# visited Riboni Orchids



## reivilos (Jul 13, 2013)

Hi guys,
I spent a few days in Northern Italia lately (not that far from valenzino's place iirc) and took the opportunity to visit Riboni Orchids, Varese.

First of all, a few pics of the region:
















The paph greenhouse: 








Mostly species, lots of them among which:
Left: dayanum, godefroyae
Upper left corner: sangii
Middle left: lawrenceanum, anitum
Right: tigrinum

Callosum:









You figured it out...

Anitum bud:


----------



## Justin (Jul 13, 2013)

awesome! you'll have to go back in a couple weeks to see the anitum!


----------



## SlipperFan (Jul 13, 2013)

Anitum bud -- :smitten:


----------



## NYEric (Jul 13, 2013)

Cool. Thanks for sharing.


----------



## likespaphs (Jul 15, 2013)

love the dayanum and hookerae/volonteanum!


----------



## The Orchid Boy (Jul 15, 2013)

Beatiful! Most beautiful is that white/albino peacock. Maybe we should get peacocks again...


----------



## Dido (Jul 17, 2013)

Nice pics thanks for sharing 
did you get anything yourself


----------



## Susie11 (Jul 17, 2013)

They looks good. I would like to order from them but for some reason they don't ship to the UK!!


----------



## reivilos (Jul 18, 2013)

Just a few things: gigantifolium, hiepii etc.
I don't have much room left so I don't
buy blindly by the ton...

What where you looking for in the catalogue?


----------



## Dido (Jul 19, 2013)

No flask from you this year


----------



## reivilos (Jul 19, 2013)

I will have my first from next year.

To come (ie what seemingly worked):
thaianum x (roth x anitum)
volonteanum x tigrinum
tigrinum x niveum
tigrinum x godefroyae
barbatum x Mme Martinet
lawrenceanum x bellatulum

Todo:
tigrinum x leucochilum
bellatulum alba x self


----------



## Dido (Jul 20, 2013)

I was hopping it gets faster. 

Keep me in the line. For sue I have interest in a few of them. 

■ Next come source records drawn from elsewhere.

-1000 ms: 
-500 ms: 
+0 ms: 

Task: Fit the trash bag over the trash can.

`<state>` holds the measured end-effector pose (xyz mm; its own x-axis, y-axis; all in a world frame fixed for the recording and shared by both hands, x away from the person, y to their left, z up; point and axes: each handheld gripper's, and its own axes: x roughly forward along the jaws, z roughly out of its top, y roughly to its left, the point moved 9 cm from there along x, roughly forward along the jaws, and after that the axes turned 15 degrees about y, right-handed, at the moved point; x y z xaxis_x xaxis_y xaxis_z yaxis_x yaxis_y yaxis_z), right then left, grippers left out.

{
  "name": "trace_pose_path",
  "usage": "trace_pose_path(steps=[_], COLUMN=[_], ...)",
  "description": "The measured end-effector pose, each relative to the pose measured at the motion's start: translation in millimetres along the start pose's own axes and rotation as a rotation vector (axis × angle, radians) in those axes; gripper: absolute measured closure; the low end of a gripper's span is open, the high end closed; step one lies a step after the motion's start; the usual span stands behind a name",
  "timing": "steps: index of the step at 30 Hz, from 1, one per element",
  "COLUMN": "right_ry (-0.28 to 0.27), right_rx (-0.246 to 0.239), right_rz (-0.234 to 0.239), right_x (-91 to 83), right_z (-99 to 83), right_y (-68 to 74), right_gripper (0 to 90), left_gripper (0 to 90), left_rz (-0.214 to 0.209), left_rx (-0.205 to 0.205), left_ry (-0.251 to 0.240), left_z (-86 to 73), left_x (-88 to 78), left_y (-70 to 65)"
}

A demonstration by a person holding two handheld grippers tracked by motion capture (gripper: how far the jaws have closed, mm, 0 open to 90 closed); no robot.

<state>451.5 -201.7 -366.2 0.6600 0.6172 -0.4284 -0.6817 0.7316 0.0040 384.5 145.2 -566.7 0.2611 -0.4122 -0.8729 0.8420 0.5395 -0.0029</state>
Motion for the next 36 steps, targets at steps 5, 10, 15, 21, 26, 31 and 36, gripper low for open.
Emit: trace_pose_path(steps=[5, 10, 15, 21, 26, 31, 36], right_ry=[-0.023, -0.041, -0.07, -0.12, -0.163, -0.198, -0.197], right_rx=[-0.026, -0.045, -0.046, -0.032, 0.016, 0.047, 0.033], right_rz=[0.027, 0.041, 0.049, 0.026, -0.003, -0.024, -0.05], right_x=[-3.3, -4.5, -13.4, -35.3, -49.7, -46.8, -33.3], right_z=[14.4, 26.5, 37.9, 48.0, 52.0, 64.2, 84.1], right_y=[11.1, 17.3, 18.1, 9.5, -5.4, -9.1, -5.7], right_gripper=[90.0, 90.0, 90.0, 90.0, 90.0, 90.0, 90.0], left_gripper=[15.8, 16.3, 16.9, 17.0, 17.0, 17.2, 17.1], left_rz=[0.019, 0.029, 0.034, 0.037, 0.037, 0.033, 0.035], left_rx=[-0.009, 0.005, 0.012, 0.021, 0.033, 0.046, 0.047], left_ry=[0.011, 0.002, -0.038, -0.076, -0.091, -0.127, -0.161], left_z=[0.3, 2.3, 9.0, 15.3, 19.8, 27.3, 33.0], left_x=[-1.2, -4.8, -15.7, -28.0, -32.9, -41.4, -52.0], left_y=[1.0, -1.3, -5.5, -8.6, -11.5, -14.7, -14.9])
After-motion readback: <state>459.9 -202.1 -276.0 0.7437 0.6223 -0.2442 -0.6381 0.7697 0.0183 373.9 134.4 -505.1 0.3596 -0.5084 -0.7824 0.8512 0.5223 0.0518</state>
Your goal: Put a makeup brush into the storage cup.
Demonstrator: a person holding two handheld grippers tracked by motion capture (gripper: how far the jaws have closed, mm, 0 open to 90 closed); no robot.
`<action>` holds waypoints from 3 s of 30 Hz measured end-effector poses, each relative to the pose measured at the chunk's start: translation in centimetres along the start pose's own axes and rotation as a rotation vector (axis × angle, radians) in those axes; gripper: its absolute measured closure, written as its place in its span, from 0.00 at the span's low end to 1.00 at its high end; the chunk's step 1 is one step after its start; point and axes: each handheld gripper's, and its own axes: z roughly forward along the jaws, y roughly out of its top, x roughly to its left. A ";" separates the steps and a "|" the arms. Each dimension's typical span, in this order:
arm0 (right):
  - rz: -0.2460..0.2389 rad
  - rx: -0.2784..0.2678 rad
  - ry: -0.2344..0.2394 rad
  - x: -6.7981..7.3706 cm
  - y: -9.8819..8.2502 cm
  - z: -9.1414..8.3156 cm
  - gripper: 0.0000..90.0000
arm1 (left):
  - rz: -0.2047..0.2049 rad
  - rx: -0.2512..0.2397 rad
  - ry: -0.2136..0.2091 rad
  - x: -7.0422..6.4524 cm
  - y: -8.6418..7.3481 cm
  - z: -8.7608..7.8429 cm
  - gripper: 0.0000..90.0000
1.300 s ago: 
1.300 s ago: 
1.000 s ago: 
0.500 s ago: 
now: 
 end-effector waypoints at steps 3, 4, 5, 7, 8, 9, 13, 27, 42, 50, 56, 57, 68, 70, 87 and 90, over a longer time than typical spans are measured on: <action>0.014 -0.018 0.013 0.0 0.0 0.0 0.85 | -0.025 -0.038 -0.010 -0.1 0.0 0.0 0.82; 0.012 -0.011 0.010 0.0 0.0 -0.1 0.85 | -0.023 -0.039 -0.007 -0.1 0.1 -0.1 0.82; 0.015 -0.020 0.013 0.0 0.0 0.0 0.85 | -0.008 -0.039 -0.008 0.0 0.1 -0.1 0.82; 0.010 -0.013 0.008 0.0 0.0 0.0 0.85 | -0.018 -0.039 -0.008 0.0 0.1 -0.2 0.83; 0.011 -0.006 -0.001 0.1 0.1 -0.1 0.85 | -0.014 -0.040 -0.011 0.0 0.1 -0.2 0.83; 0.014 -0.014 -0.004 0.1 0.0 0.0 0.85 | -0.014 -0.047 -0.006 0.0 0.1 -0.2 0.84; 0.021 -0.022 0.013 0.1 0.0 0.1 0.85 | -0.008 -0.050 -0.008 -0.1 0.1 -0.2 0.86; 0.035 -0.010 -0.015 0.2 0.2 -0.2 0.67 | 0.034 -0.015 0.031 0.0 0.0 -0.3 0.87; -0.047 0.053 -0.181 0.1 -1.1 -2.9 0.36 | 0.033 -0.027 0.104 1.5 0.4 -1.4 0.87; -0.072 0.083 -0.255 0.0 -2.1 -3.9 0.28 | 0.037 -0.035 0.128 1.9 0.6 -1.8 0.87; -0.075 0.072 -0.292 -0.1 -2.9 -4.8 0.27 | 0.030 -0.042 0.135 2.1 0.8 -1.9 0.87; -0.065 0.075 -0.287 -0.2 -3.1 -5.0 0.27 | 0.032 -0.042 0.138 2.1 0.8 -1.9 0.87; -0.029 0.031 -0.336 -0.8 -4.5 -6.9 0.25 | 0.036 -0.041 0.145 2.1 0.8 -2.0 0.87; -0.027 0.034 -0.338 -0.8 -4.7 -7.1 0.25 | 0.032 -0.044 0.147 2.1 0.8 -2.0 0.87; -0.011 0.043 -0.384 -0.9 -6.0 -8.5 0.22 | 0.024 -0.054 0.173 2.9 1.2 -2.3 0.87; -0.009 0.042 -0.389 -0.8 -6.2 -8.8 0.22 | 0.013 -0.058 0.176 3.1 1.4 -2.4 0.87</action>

By the way the niveum stopped flowering 2 days ago. 

I never had one flowering over nearly 5 month. 

And the best it is forming a nice bud with armeniacum. 

Only 4 buds have taken at my side. the rest did not get to this point. 

bud all are interesting crosses I gues. and only one are both parents from my collection the others are all with pollen for a lot of nice people here in. 

Many thanks again


----------